Detection Engineering the SOC: Writing a Detection Rule
Hey, RCX Security here. My blog has moved over to Substack as of April 2024 under the Cybersec Cafe. If you are here to sign up or keep reading, go here instead.
Thank you for the support!
Welcome to the first article of a new three part mini-series at the Cybersec Cafe called “Detection Engineering in the SOC” — covering a real life use case for Detection Engineering. As a refresher, the SOC stands for the Security Operations Center, which is the departmenet within an organization responsible for monitoring, detecting, responding to, and mitigating security threats and incidents. In this mini-series, I’ll be taking a detection end-to-end through the detection lifecycle (DLC) and giving an inside look at the thought process of Security Engineers and how they build out the SOC.

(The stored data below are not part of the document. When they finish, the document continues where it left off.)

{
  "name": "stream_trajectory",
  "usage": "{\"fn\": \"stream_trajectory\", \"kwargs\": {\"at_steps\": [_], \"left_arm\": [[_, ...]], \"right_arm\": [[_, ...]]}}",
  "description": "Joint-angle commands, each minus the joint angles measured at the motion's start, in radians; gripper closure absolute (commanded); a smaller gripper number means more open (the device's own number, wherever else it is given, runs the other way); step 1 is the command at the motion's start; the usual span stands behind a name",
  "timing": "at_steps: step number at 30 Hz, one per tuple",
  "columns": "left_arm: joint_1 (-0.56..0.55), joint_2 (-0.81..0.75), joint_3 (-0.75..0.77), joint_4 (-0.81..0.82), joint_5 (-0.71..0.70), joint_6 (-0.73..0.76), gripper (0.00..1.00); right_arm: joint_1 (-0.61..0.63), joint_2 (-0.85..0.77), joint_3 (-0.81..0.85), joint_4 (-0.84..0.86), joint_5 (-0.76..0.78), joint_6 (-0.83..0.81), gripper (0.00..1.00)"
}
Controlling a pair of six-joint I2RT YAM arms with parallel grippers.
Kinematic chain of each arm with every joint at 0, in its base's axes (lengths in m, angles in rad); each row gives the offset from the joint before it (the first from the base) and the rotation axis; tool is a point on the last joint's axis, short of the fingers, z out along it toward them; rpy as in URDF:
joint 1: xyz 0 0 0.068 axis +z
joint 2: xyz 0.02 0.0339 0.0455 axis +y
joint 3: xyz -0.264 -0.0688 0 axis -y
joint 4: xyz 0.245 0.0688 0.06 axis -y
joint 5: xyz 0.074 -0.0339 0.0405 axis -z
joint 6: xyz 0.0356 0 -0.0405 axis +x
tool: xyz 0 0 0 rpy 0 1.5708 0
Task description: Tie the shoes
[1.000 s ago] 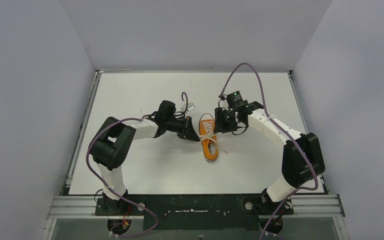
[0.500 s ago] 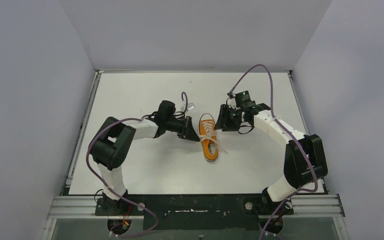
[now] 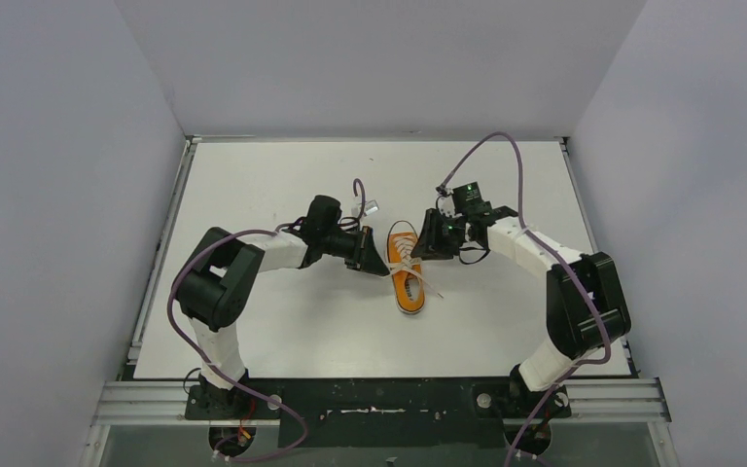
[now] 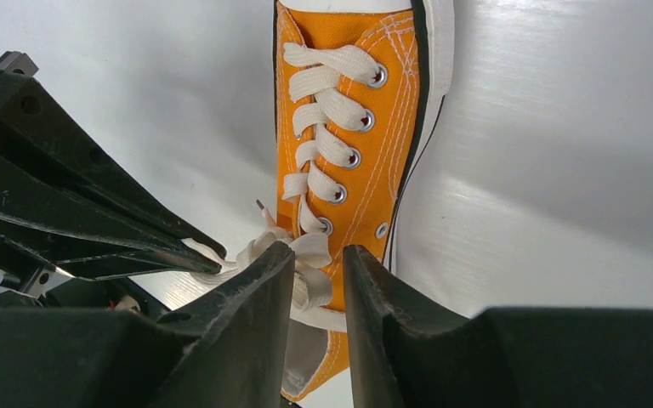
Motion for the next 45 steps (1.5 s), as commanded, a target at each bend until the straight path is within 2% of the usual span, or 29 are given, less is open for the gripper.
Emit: {"fn": "stream_trajectory", "kwargs": {"at_steps": [1,4,7,10,11,12,14,17,29,34,45], "left_arm": [[0.004,-0.012,0.020,0.054,0.026,0.003,1.00],[0.004,-0.012,0.021,0.038,0.018,0.007,1.00],[0.004,-0.016,0.014,-0.002,-0.005,0.026,1.00],[0.004,-0.022,-0.003,-0.018,-0.021,0.035,1.00],[0.005,-0.023,-0.007,-0.016,-0.023,0.036,1.00],[0.004,-0.022,-0.010,-0.012,-0.024,0.032,1.00],[0.004,-0.021,-0.006,0.001,-0.023,0.023,1.00],[0.000,-0.016,0.009,0.003,-0.021,0.018,1.00],[-0.010,-0.007,0.023,0.015,-0.021,0.006,1.00],[-0.008,-0.007,0.024,0.009,-0.022,0.010,1.00],[-0.008,0.003,0.039,0.008,-0.018,0.008,1.00]], "right_arm": [[-0.001,0.007,0.007,0.054,-0.024,0.005,0.77],[-0.005,0.001,0.017,0.047,-0.019,-0.007,0.94],[-0.021,-0.012,0.041,0.008,0.002,-0.019,1.00],[-0.035,-0.017,0.063,-0.015,0.003,-0.028,1.00],[-0.039,-0.013,0.070,-0.024,-0.003,-0.032,0.99],[-0.041,-0.007,0.077,-0.030,-0.012,-0.038,0.92],[-0.040,-0.003,0.082,-0.048,-0.005,-0.045,0.68],[-0.042,-0.023,0.052,-0.020,-0.022,-0.029,0.58],[-0.033,-0.029,-0.019,0.079,-0.123,0.033,0.61],[-0.032,-0.053,-0.039,0.091,-0.142,0.043,0.55],[-0.031,-0.067,-0.065,0.115,-0.163,0.053,0.56]]}}
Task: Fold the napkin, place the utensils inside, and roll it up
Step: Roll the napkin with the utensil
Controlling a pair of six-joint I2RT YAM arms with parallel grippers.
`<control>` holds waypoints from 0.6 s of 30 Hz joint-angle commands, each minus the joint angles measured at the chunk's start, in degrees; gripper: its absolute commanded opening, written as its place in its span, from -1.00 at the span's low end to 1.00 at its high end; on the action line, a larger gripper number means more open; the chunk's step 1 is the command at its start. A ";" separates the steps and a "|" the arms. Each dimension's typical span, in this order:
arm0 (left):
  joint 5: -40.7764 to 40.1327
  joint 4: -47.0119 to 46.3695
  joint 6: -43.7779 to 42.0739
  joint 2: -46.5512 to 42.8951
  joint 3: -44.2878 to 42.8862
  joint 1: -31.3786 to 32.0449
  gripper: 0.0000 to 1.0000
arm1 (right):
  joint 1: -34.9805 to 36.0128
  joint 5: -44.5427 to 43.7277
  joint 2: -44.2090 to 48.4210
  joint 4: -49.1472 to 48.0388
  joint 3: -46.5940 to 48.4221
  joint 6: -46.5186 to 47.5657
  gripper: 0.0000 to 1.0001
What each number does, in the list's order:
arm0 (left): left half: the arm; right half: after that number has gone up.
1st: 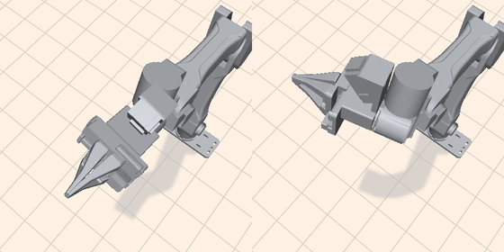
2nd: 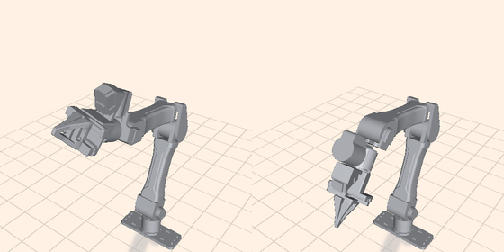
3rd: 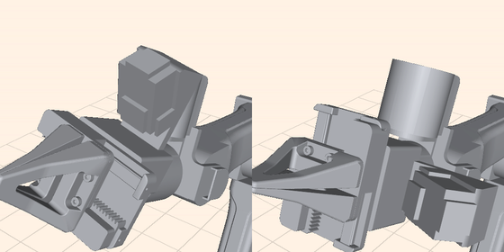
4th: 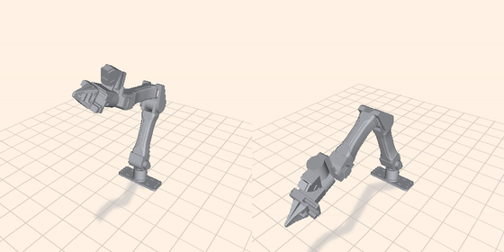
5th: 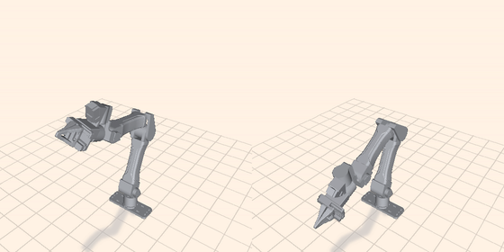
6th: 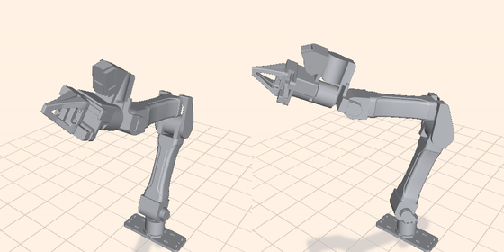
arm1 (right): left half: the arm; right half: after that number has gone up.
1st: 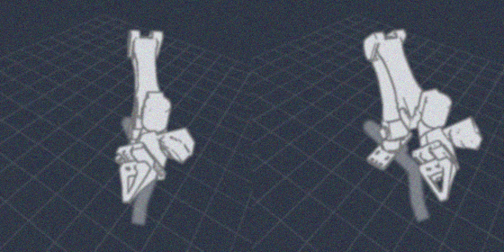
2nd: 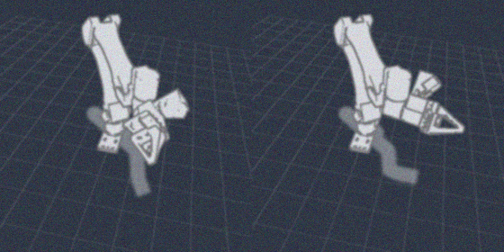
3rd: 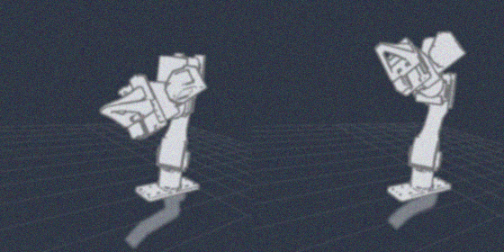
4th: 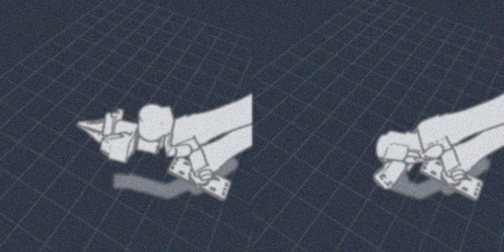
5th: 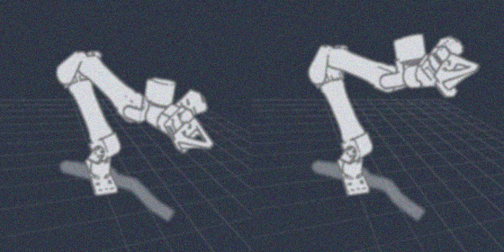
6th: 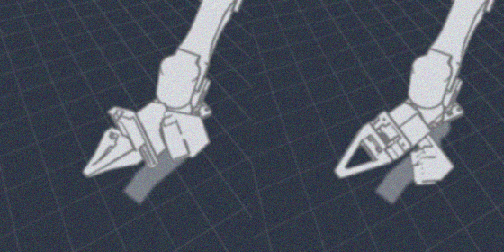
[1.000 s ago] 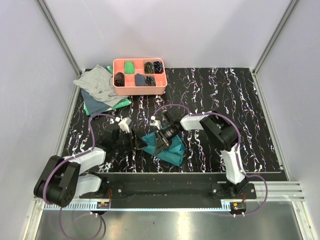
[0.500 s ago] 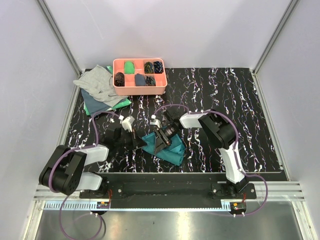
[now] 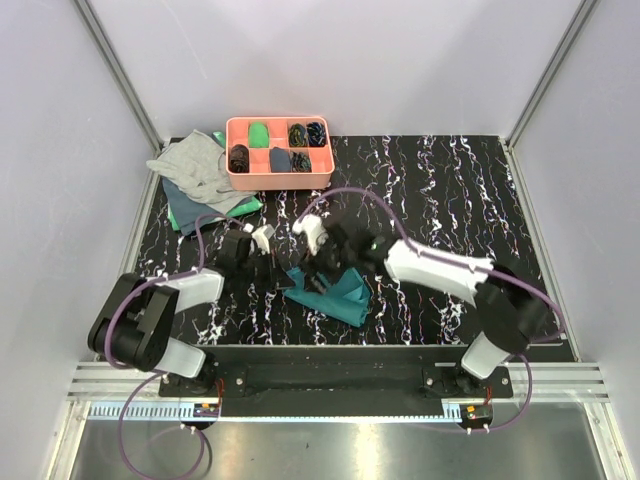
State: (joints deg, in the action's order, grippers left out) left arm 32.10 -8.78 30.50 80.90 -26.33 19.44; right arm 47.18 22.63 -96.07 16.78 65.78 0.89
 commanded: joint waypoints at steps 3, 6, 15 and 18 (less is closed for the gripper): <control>-0.63 7.81 -0.27 5.66 -5.49 -0.02 -1.00 | 12.93 -30.26 4.93 -8.68 -8.99 6.76 0.47; -0.37 8.07 0.08 6.90 -6.19 -0.02 -1.00 | 16.01 -34.84 3.62 -10.44 -10.49 7.99 0.49; -0.19 9.73 -0.70 7.51 -7.69 -0.02 -1.00 | 18.56 -36.08 -2.45 -12.21 -10.58 11.68 0.45; 0.07 9.74 -0.79 7.60 -7.86 -0.02 -1.00 | 18.65 -34.33 -4.21 -11.86 -10.23 11.34 0.29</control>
State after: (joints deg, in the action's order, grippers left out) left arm 33.06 -1.39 31.33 87.20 -33.04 19.44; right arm 65.36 -11.00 -98.83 7.49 54.72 11.00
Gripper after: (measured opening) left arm 0.017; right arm 0.695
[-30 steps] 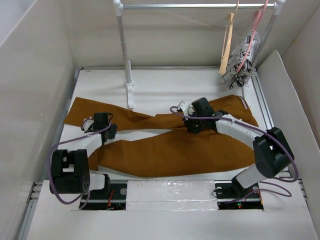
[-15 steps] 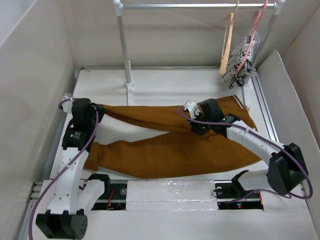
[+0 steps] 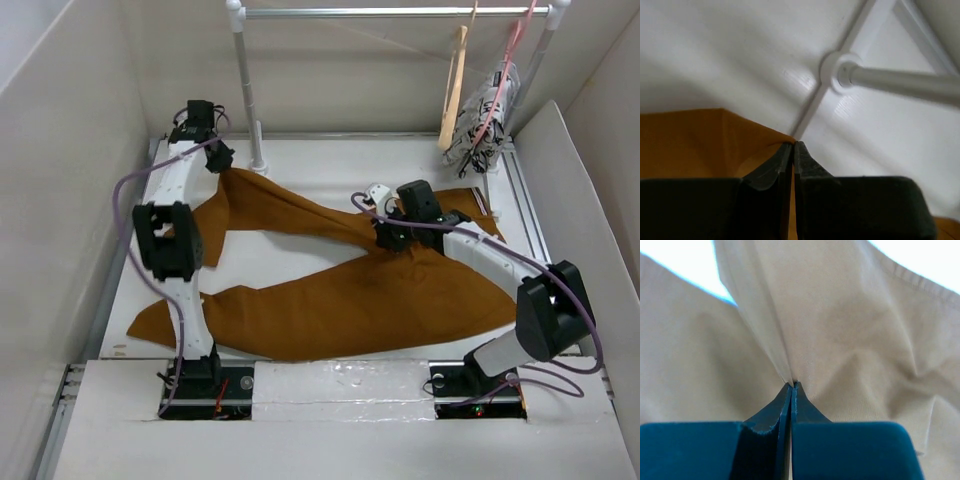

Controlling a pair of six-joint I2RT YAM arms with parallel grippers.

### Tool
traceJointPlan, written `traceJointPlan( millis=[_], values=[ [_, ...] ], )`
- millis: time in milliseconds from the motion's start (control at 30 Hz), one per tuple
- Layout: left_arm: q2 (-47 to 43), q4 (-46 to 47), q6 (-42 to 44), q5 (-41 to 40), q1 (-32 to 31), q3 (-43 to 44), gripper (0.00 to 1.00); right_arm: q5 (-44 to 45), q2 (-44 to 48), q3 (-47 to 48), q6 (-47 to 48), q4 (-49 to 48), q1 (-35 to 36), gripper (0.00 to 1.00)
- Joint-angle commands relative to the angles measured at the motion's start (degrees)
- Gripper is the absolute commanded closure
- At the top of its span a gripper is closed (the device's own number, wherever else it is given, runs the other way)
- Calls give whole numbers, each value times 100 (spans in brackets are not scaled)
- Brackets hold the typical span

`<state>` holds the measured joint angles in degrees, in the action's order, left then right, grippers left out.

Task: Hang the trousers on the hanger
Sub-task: Flatten out the trousers at the center of the board.

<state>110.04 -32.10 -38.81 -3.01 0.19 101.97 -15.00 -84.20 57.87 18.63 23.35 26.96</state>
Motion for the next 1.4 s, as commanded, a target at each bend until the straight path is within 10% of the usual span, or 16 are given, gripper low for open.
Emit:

In this series, we’ll be covering the following topics, so make sure to save the post and subscribe as I’ll post them over the coming weeks. Or, if you want to get ahead, you can also find the series already publishes on my blog, the Cybersec Cafe.
In the first article of this series, we’ll start with writing a Detection Rule. In essence, a Detection Rule defines patterns, behaviors, or indicators of compromise (IoCs) that are associated with known threats. These rules are designed to trigger alerts when the logic returns True during log monitoring. The collection of rules generally live with a SIEM (Security Information and Event Management) system, which is a tool used to aggregate and analyze log data from various sources. Security Engineers write these Detection Rules inside the SIEM to ensure effective monitoring and alerting based on an organization’s specific security needs.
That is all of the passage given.